Menurut Jero Mangku Pura Gede Wilis berawal dari salah satu penduduk di desa ini yang bernama Putu Adita atau yang dikenal dengan nama Seong  pergi berkebun dan mencarikan rumput untuk hewan ternaknya, dan seperti biasa ia melewati jalan bersebelahan dengan Pura Bukit Sekar Kencana itu. Tiba-tiba di sela-sela perjalanannya itu ia mendengar sesuatu yang aneh yang menyerupai suara dering telepon. Karna suara yang di dengar itu, Putu Adita berinisiatif untuk mencari sumber suara tersebut. Tepat dibawah pohon besar yang disebut Ganggangan ditemukan sebuah batu yang menimbulkan bunyi yang di dengar itu (nit..nit..nit). Batu paica ini ditemukan ± 1 tahun yang lalu, tepatnya tanggal 6 Maret 2013 tiga hari sebelum diadakannya mekiis. Sekilas bila dilihat tidak ada yang istimewa dengan batu ini, yang kemudian diambil dan dibawa pulang.
Setelah dibawa pulang, Putu Adita sendiri mengalami trans atau kesurupan yang berkepanjangan selama dua hari berturut-turut, yang kemudian membuat orang tua Putu Adita merasa khawatir dan memutuskan untuk mencari pemangku Pura Bukit Sekar Kencana Gede Wilis. Pada akhirnya orang tua dari Putu Adita memutuskan agar paica itu dibawa oleh Mangku Gede Wilis sebagai pengempon pura dan istrinya.
Di sela-sela perjalanan pulang, suara dering telepon itu pun kembali terdengar oleh Jero Mangku Istri, padahal pada saat itu batu paica itu di bawa oleh Mangku Gede Wilis. Seakan tak percaya Mangku Gede Wilis pun mendekatkan batu paica yang digenggamnya itu ke arah telinganya, dan benar bahwa batu itu memunculkan suara dering telepon.

Sampai sekarang batu paica tersebut dipunut oleh pengempon Pura Bukit Sekar Kencana Mangku Gede Wilis.

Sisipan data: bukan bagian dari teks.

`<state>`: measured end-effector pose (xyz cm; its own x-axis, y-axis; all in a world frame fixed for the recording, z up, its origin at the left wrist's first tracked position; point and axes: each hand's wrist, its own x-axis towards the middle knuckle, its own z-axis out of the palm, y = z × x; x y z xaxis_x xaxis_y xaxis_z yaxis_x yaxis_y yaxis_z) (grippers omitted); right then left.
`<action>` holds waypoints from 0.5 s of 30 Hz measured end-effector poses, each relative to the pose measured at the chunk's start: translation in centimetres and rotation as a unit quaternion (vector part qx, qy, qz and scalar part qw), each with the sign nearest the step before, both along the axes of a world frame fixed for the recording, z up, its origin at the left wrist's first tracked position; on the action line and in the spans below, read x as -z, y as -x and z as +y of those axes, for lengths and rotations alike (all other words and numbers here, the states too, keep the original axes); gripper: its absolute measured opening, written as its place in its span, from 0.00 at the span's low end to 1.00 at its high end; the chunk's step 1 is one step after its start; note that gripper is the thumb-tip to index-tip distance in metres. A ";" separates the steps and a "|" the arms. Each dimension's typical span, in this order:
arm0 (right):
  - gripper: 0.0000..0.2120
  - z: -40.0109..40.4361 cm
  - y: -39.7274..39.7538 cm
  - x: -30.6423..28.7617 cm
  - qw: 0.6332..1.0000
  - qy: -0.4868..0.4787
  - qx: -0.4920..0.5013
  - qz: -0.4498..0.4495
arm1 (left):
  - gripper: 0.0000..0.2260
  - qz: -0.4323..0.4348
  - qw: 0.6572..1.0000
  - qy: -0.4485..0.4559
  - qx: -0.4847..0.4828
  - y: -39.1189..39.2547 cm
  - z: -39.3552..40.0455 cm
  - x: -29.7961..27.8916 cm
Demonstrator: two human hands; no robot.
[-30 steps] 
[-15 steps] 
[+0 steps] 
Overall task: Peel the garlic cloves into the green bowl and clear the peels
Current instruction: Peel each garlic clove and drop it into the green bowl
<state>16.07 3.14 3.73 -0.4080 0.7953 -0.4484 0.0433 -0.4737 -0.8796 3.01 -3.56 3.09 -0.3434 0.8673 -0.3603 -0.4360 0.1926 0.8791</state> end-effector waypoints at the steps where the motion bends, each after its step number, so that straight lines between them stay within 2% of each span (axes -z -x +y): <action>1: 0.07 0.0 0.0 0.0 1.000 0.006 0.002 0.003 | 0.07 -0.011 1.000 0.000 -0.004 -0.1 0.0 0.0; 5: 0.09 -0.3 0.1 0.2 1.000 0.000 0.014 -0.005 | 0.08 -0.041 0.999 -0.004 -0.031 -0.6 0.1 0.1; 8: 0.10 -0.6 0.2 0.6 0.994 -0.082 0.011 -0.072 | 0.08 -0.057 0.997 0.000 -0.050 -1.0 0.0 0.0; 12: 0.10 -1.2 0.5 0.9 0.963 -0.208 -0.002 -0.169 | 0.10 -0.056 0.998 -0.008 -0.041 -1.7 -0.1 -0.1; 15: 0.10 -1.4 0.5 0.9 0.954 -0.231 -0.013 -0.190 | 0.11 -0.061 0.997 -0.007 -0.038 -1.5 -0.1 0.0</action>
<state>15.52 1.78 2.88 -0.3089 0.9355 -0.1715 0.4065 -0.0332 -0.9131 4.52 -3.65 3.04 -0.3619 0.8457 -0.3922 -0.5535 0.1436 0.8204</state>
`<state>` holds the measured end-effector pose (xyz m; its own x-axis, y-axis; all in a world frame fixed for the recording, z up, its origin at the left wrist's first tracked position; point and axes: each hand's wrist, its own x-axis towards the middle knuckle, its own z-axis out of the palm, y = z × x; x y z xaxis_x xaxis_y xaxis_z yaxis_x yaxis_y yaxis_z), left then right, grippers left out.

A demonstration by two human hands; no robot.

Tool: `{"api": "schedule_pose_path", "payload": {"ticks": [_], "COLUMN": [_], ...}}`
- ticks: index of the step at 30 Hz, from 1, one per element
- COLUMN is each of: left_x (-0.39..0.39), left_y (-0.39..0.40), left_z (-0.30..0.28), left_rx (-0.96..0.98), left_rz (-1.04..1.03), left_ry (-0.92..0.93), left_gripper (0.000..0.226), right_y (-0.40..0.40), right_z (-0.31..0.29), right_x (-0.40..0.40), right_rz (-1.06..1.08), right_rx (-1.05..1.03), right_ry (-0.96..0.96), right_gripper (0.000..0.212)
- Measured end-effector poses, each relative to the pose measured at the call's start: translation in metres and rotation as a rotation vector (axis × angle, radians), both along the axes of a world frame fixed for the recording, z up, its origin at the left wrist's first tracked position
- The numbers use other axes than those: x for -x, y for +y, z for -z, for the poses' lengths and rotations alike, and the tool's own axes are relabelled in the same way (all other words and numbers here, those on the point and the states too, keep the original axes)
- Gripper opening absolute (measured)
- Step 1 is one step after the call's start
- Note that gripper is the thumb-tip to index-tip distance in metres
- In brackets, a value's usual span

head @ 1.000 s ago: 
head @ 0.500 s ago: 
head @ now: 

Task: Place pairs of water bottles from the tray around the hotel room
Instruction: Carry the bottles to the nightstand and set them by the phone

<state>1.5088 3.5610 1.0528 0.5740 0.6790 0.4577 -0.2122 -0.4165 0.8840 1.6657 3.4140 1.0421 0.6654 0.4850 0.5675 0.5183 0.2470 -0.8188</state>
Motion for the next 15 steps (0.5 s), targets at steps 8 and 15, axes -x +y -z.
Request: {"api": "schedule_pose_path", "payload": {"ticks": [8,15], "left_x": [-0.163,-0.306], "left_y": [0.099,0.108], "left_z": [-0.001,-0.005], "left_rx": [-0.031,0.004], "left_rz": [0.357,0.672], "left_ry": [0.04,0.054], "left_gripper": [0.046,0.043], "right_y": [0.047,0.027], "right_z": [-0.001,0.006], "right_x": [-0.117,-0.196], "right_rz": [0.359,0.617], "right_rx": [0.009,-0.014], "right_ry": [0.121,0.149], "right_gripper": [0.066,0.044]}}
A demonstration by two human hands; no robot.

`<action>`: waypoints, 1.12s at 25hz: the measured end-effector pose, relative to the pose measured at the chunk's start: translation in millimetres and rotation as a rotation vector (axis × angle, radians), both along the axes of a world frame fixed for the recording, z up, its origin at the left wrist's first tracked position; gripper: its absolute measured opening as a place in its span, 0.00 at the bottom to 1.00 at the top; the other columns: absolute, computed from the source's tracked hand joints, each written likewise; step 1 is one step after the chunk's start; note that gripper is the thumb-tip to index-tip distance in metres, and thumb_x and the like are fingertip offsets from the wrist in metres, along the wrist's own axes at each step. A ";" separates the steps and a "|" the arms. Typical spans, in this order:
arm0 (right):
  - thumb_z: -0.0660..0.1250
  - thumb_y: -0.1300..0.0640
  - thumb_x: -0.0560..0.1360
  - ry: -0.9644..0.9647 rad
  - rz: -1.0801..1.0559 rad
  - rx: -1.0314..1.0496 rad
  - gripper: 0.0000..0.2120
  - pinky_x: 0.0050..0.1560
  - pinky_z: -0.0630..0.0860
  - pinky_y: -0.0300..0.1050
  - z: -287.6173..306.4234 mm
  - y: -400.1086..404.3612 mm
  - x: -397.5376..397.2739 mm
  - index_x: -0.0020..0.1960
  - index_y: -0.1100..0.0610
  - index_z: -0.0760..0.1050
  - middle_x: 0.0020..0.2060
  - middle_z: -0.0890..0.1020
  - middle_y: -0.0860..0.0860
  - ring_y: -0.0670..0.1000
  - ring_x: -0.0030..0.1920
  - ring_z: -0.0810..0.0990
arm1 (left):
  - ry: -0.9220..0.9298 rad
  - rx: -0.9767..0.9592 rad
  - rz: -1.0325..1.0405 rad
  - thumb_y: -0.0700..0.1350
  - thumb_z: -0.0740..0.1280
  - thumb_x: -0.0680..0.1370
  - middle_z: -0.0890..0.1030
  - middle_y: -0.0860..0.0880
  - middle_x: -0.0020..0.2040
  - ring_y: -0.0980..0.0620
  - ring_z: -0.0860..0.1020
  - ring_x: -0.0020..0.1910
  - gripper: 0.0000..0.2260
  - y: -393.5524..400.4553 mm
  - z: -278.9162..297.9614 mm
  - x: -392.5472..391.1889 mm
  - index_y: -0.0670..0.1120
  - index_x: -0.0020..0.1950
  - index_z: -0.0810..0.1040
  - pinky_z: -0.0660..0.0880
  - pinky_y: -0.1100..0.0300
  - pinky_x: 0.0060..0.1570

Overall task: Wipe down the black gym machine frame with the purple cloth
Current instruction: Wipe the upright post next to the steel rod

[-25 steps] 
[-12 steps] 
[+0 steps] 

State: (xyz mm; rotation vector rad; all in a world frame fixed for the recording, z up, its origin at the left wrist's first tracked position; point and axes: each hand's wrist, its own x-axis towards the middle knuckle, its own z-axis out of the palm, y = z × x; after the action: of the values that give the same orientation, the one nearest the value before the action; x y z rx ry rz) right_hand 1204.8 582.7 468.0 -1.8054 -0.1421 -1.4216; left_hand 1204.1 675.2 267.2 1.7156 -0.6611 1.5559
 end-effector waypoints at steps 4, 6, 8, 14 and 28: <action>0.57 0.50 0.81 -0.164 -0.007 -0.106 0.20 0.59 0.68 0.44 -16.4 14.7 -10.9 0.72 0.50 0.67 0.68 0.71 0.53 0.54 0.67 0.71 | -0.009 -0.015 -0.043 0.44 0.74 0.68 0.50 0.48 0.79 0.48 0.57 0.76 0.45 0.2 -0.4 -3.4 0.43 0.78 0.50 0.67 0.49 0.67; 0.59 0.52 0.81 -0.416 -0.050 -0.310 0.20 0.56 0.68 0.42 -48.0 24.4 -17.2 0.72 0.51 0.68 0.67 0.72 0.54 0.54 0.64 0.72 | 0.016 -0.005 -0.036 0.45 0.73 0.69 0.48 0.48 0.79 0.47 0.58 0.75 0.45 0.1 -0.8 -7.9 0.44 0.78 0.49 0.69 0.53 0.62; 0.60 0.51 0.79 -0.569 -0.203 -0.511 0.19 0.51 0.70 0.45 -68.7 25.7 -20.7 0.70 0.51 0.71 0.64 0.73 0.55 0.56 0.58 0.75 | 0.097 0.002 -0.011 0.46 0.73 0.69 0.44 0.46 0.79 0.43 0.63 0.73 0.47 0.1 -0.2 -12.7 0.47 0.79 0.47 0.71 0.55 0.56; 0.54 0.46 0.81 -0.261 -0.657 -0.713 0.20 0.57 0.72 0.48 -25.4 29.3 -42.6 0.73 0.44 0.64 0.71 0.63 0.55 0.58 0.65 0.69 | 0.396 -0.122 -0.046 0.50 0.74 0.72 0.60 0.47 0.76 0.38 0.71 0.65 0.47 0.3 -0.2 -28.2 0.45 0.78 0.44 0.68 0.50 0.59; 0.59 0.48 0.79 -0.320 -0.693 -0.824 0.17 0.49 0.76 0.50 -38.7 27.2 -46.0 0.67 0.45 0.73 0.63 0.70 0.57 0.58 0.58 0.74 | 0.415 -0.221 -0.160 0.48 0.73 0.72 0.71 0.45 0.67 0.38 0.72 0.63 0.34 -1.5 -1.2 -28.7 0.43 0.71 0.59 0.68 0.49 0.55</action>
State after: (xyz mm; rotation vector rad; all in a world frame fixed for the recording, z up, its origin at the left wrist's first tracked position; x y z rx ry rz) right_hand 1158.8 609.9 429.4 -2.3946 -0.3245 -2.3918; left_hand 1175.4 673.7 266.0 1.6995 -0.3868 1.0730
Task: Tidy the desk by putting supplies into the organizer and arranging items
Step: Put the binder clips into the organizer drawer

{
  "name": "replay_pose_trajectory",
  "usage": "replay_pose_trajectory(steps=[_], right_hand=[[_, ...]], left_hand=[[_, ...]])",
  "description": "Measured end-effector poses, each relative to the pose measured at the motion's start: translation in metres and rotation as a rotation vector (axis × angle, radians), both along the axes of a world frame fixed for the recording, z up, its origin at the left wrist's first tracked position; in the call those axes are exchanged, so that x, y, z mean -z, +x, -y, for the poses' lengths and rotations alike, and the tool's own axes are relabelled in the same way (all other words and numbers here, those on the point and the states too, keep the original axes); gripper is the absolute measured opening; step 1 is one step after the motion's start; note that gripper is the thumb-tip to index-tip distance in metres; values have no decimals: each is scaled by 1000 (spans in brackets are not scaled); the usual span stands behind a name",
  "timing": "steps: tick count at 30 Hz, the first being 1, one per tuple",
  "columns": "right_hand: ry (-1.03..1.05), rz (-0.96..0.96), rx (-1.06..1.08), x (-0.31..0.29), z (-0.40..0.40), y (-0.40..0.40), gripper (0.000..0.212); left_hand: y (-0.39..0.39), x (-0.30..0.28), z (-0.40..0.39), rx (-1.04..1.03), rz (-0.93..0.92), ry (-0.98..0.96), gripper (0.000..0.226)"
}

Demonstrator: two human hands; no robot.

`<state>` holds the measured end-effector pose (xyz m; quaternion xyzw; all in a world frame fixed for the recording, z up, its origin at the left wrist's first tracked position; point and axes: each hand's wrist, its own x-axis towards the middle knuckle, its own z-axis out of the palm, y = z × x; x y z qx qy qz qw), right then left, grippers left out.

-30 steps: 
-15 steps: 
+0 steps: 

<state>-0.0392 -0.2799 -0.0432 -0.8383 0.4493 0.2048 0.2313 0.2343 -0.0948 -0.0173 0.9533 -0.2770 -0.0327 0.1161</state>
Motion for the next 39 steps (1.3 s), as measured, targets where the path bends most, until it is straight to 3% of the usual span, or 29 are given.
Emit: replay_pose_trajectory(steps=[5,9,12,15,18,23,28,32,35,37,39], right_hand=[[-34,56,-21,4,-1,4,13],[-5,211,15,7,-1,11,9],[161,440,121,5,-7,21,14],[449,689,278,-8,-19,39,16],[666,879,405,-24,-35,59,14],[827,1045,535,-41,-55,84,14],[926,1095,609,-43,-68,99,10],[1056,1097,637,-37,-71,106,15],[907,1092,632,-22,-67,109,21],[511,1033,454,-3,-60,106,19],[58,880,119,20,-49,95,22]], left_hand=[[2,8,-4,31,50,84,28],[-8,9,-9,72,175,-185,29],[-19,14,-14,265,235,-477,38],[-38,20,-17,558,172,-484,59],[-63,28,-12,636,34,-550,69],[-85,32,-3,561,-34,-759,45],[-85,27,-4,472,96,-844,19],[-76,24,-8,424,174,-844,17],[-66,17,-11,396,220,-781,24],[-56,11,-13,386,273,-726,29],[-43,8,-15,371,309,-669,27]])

Terkadang di waktu-waktu tertentu, jika ada keadaan yang tidak beres di sekitar pekarangan rumah Mangku Gede Wilis yang kebetulan rumahnya tidak jauh dari Pura Dalem dan Setra, paica batu tersebut memunculkan bunyi menyerupai dering telepon, walaupun terkadang diabaikan oleh Mangku Gede Wilis. Entah apa yang terjadi pada saat penulis mengambil gambar, tiba-tiba saja Mangku Gede Wilis mengalami trans dan menangis namun tidak mau mabebaosan sewaktu ditanya, seperti yang terlihat pada gambar diatas.
Konon katanya menurut penuturan Putu Adita penemu pertama batu tersebut, batu paica tersebut berfungsi tidak jauh beda seperti telepon genggam biasanya yang dikenal oleh masyarakat luas di sekala. Hanya saja fungsi batu paica ini lebih mengkhusus yakni berfungsi sebagai alat komunikasi atau dalam hal ini berfungsi untuk menhubungi Aji/ bapak dari Bhatara Ngurang Bukit Sekar Kencana yang berstana di Desa Ambengan, serta batu paica ini sesuai dengan namanya hanya sebuah batu jadi batu ini tidak bisa digunakan untuk mengirim pesan (sms).